Elizabeth Warren on Wednesday unveiled details of her proposed tax on lobbying that would cost some of the biggest U.S. corporations hundreds of millions of dollars.
Companies that spend between $500,000 and $1 million a year on lobbying would pay a 35 percent tax on their expenditures, according to her plan. The rate would increase to 60 percent for spending of more than $1 million, and to 75 percent above $5 million.
Warren, a Democratic presidential candidate and Massachusetts senator, has made fighting the influence of corporations a centerpiece of her campaign. Last month, she proposed a broader anti-corruption plan that would would ban all lobbying for foreign entities and prohibit lobbyists from donating to -- or fundraising for -- political candidates.
“My new lobbying tax will make hiring armies of lobbyists significantly more expensive for the largest corporate influencers like Blue Cross Blue Shield, Boeing, and Comcast,” Warren wrote. “Sure, this may mean that some corporations and industry groups will choose to reduce their lobbying expenditures, raising less tax revenue down the road – but in that case, all the better.”
Her campaign said that if her tax had been in effect over the last 10 years, more than 1,600 corporations and lobbying groups would have had to pay about $10 billion in taxes.
Citing data from from the Center for Responsive Politics for 2009-2018, the campaign said the U.S. Chamber of Commerce, the biggest spender, would have paid $770 million in taxes on $1 billion in lobbying over that period; the National Association of Realtors would have paid $307 million on $425 million in lobbying.
General Electric Co., Boeing Co., AT&T Inc., the Business Roundtable and Comcast Corp. would have paid between $105 million and $129 million in taxes.

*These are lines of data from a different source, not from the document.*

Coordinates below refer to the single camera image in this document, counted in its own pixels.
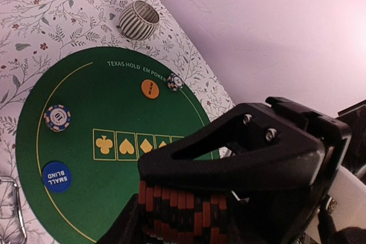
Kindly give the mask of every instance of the blue disc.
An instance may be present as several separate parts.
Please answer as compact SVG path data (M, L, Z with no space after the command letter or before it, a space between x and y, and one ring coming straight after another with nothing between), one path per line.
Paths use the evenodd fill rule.
M71 171L62 162L48 163L42 172L43 184L53 193L63 193L71 185Z

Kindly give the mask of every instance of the green poker mat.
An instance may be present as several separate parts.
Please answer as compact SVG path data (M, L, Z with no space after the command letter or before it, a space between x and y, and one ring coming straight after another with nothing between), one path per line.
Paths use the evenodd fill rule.
M140 155L209 123L187 86L168 89L171 72L135 51L99 47L59 61L33 87L19 118L17 166L32 211L56 241L97 242L138 192ZM143 95L145 79L158 85L158 98ZM71 124L60 133L43 118L57 104L71 113ZM200 159L215 158L218 151ZM42 169L51 161L64 163L72 173L64 193L43 185Z

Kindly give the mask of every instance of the tablecloth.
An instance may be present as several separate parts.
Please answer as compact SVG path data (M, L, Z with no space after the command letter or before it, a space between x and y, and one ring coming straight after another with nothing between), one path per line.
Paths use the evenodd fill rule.
M233 106L207 63L159 0L143 0L161 18L149 40L132 41L120 34L118 16L133 1L0 0L0 175L9 175L19 183L15 136L30 90L50 66L82 49L124 47L153 57L184 80L210 120ZM0 199L2 205L11 197L1 194ZM37 221L23 192L21 201L28 243L57 243ZM0 235L14 239L14 222L0 221Z

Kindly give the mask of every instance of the metal handle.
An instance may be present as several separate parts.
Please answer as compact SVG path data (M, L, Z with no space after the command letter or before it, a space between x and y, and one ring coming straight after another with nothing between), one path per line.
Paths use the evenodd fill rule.
M23 219L23 214L22 214L22 209L21 209L21 202L20 202L21 200L19 197L19 186L18 186L17 182L15 181L15 179L12 177L0 176L0 184L1 183L10 184L12 187L11 191L13 192L13 198L14 198L14 204L12 205L12 208L13 208L12 218L15 217L18 221L18 226L19 226L19 229L22 234L22 241L18 242L18 243L5 242L5 240L3 239L4 236L0 235L0 244L25 244L27 242L27 232L25 230L24 219Z

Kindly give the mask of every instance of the floral tablecloth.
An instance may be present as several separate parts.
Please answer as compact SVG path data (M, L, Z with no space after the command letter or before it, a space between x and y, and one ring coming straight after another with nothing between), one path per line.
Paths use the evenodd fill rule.
M161 18L151 39L138 42L120 35L118 16L132 1L0 0L0 175L19 182L15 136L28 93L50 66L82 49L125 47L153 57L184 80L211 120L233 106L207 63L159 0L143 0ZM11 200L8 186L3 189L0 205ZM21 201L28 243L56 243L37 221L22 192ZM14 220L0 219L0 236L16 240L17 234Z

The Pharmaceutical Research & Manufacturers of America and the American Hospital Association would have all paid between $149 and $163 million.

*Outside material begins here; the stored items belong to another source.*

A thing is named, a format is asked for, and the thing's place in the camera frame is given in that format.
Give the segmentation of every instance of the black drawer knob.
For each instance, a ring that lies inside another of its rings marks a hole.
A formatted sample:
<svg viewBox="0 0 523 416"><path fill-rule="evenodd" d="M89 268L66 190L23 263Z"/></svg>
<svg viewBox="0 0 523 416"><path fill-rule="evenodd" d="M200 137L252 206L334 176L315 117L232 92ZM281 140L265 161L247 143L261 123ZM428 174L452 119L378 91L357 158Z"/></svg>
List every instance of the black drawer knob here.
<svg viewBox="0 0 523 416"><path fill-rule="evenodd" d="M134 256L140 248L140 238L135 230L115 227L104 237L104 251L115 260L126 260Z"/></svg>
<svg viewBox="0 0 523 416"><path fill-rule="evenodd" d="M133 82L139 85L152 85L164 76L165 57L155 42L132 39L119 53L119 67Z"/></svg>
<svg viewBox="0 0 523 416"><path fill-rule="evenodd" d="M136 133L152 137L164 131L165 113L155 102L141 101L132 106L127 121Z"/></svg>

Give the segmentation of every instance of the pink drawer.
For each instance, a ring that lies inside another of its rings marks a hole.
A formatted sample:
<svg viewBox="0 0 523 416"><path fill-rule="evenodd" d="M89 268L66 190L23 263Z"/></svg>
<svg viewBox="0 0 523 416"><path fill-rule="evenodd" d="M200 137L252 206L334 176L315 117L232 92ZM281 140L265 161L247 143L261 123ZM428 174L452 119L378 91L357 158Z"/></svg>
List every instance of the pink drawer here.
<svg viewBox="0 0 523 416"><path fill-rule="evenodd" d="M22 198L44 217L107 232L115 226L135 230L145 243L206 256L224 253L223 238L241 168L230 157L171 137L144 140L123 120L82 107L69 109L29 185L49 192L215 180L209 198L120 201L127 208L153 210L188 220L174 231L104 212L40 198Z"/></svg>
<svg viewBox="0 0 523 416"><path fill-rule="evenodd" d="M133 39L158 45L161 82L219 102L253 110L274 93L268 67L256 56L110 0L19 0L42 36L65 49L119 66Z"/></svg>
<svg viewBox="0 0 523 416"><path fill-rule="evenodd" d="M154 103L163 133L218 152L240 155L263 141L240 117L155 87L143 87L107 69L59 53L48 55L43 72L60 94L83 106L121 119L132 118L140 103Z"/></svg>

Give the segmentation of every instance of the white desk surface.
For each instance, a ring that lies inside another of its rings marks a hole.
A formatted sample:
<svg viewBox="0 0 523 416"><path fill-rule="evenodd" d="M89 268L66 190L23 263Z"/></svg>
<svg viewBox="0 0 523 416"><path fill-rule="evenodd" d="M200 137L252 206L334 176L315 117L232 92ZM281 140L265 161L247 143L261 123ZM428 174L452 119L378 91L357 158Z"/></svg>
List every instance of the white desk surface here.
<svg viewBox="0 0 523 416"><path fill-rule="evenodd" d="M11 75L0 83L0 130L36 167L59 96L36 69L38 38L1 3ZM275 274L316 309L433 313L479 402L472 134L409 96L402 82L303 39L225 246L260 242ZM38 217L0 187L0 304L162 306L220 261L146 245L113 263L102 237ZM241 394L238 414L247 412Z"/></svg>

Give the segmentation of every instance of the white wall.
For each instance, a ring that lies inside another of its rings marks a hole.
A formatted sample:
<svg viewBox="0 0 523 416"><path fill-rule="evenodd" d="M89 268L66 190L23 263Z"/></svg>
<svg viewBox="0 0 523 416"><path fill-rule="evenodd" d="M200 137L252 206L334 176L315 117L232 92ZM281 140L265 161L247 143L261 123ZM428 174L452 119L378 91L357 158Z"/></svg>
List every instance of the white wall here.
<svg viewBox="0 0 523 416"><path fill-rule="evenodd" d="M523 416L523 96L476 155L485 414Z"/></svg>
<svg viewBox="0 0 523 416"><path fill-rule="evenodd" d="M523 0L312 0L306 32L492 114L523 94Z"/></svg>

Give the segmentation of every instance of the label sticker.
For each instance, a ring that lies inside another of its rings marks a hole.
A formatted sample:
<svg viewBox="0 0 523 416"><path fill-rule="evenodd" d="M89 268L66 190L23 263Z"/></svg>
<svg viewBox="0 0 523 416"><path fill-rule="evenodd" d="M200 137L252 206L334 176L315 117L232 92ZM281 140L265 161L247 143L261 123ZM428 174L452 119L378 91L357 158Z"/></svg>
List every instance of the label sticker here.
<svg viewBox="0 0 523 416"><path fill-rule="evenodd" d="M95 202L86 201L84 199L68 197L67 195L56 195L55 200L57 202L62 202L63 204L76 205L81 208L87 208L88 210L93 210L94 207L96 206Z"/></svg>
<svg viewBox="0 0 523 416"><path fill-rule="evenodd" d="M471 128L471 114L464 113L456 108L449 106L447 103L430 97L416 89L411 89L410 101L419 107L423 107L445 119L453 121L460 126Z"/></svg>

The revenue from the tax would be used to help Congress and other federal agencies “fight back” against corporations and industries, Warren said. Some of the money would go toward establishing a new Office of the Public Advocate.
Paul Miller, who runs a lobbying firm that disclosed more than $500,000 in lobbying revenue in 2018, said the tax would be unsustainable. “Small firms like mine would be out of business,” said Miller, who is also president of the National Institute for Lobbying and Ethics.
Miller’s ethics group has suggested expanding the definition of lobbying to cover more of those in Washington’s vast influence industry, but said Warren’s proposal was a “political gimmick” to punish big business that was unlikely to pass and would raise constitutional concerns.
“We have the right to petition our government,” Miller said. “Now you’re going to tell us you’re going to tax us for doing it?”
Warren had earlier proposed expanding the definition of a lobbyist to include “everyone who is paid to influence lawmakers.” She said she would restrict their ability to work in government, prohibit elected officials and senior appointees from becoming lobbyists, and bar large companies and banks from hiring top ex-government officials for at least four years.
She has also vowed to increase pay for congressional staffers as an incentive to attract and retain talented people in those positions.
The candidate, who is competing with Senator Bernie Sanders of Vermont for the progressive mantle among Democratic presidential contenders, laid out her vision for curbing the influence of the rich and powerful at a rally in New York’s Washington Square Park a few weeks ago.
She presented her plans for health care, climate change, gun control, college debt and helping the middle class, with an overarching message that corporate and government corruption are breaking America’s democracy.
President Barack Obama had also campaigned on promises to curb lobbying. He banned appointees from communicating with employees of their former agencies for two years after leaving government.
President Donald Trump ran on a promise to “drain the swamp,” and ordered all his appointees to sign a pledge to refrain from lobbying the agencies where they worked for five years, even though he selected lobbyists for top administration posts.